Starring: Jenna Jameson, Robert Englund, Roxy Saint, Joey Medina, Shamron Moore, Penny Drake. Rated R.
Zombie Strippers has
been billed as the mainstream debut of Jenna Jameson, whose past credits
include I Love Lesbians 10 and Dirty
Bob’s Xcellent Adventures 35, but the
difference between her latest work and the hardcore pornography that made her
famous is not nearly as pronounced as one might expect. Strippers is
rated R, a compelling testament to the notion
that sex in films is far more offensive to America’s Motion Pictures
Association than even the most explicit violence, but in almost every other
respect, it is as narratively unsophisticated as the bulk of Jameson’s past
productions.
The concept is as simple as the title might suggest. Set in
a not-too-distant future when George W. Bush is serving out his fourth term in
the White House and developing biological agents capable of reanimating the
dead, director Jay Lee’s story takes place almost exclusively inside a rural
Nebraska strip club presided over by a sufficiently sleazed-up Robert Englund (A
Nightmare on Elm Street), who wields a
bottle of disinfectant just in case he brushes up against one of his girls.
Once the club is hit with a wave of the zombie virus, Jameson and her fellow
dancers keep the shows rolling with renewed zeal, literally devouring their
clientele during a series of lapdances that double as orgiastic bloodbaths.

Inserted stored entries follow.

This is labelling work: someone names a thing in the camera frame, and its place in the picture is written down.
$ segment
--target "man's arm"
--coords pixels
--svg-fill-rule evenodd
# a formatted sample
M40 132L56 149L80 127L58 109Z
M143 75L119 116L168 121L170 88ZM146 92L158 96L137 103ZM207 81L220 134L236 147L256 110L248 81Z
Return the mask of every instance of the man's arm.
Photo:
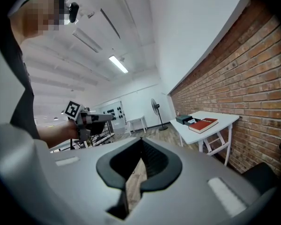
M78 139L77 127L73 120L53 127L37 127L41 140L52 148L66 140Z

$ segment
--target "standing fan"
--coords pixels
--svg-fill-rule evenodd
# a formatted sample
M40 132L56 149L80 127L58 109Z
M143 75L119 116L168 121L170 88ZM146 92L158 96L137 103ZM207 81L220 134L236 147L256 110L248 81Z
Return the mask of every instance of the standing fan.
M168 129L168 127L166 125L163 125L163 121L161 121L161 116L160 116L160 113L159 113L159 107L160 105L156 103L156 101L154 99L151 99L151 105L152 105L152 108L153 108L153 111L155 112L155 114L159 117L160 117L160 122L161 122L161 125L162 127L159 127L159 131L163 131L163 130L166 130Z

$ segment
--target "brick wall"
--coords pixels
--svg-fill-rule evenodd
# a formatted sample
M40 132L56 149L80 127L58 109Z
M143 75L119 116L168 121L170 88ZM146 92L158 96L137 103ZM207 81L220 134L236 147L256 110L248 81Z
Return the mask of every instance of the brick wall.
M281 173L281 25L262 2L251 0L171 97L181 114L239 114L229 163L242 173L266 162Z

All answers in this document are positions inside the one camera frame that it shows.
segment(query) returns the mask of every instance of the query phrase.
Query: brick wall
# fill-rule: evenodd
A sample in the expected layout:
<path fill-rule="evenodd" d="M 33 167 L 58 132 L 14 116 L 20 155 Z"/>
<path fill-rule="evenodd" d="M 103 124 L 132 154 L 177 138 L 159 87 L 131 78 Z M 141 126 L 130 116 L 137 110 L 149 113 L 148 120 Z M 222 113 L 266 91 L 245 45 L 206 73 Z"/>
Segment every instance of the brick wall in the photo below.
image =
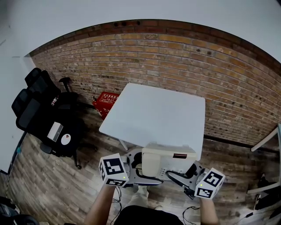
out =
<path fill-rule="evenodd" d="M 255 144 L 281 120 L 280 63 L 253 44 L 206 26 L 113 22 L 58 37 L 30 53 L 54 81 L 91 104 L 128 82 L 206 99 L 205 134 Z"/>

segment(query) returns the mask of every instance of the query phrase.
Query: red crate
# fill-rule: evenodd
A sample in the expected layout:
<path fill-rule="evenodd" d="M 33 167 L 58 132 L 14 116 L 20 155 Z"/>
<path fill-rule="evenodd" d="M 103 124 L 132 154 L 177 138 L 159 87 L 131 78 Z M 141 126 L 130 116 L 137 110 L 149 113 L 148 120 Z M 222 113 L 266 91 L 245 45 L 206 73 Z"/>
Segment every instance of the red crate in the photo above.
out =
<path fill-rule="evenodd" d="M 119 94 L 102 92 L 98 99 L 94 98 L 93 105 L 99 112 L 103 120 L 106 118 L 107 114 L 111 110 L 118 97 Z"/>

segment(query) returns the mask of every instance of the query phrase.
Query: person's left arm
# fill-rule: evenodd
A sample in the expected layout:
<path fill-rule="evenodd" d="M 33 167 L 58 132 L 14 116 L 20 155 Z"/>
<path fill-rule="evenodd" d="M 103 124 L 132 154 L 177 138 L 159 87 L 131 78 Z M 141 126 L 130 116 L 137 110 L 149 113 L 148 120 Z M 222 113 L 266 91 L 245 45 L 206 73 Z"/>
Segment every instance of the person's left arm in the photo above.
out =
<path fill-rule="evenodd" d="M 85 218 L 85 225 L 106 225 L 114 190 L 115 186 L 103 185 Z"/>

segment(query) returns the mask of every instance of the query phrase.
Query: tabletop
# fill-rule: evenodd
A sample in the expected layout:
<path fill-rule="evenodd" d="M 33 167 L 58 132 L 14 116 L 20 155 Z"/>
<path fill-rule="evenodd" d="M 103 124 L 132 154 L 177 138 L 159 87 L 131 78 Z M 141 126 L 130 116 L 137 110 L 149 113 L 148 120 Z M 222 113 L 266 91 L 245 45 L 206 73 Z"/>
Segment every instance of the tabletop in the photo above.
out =
<path fill-rule="evenodd" d="M 201 158 L 205 99 L 135 83 L 126 85 L 99 131 L 145 147 L 190 146 Z"/>

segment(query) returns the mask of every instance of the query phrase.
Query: black shirt
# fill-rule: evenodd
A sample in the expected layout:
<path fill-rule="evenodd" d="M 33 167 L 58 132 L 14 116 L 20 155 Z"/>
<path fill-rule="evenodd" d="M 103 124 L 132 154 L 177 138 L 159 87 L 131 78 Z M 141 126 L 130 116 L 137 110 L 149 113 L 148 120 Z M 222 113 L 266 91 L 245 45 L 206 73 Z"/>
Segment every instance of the black shirt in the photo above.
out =
<path fill-rule="evenodd" d="M 155 209 L 144 208 L 140 206 L 125 207 L 114 225 L 156 225 L 156 224 L 172 224 L 183 225 L 180 219 L 173 214 Z"/>

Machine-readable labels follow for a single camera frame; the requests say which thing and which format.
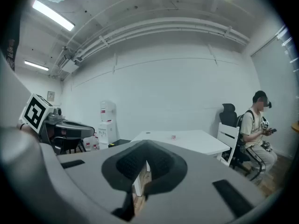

Lee’s political satire is often sharp and amusing, as
America barrels belligerently into the future with guns blazing, and the
implication is clear – if the murderous zombies in the strip club don’t get
you, the ones in Washington will. But as unabashedly campy horror inspired by
the grisly grindhouse fare of the 1960s and ’70s, it lacks the subversive sense
of imagination that informed Quentin Tarantino’s Death Proof and Robert Rodriguez’s
Planet Terror. For fans of large, fake breasts doused in rivers of
blood, it might prove a welcome distraction, but too much of Zombie
Strippers feels like
exploitative voyeurism in search of a good reason to exist.
As for Jameson? Her acting is no more or less competent than
the rest of the cast’s, which is rounded out by self-described Queen of the
Underground Roxy Saint and onetime Playboy model Penny Drake. But acting is
hardly of great consequence in a movie where everyone involved seems a little
too in on the joke, as if distancing themselves from material that would simply
be vile if it weren’t so outrageously over the top.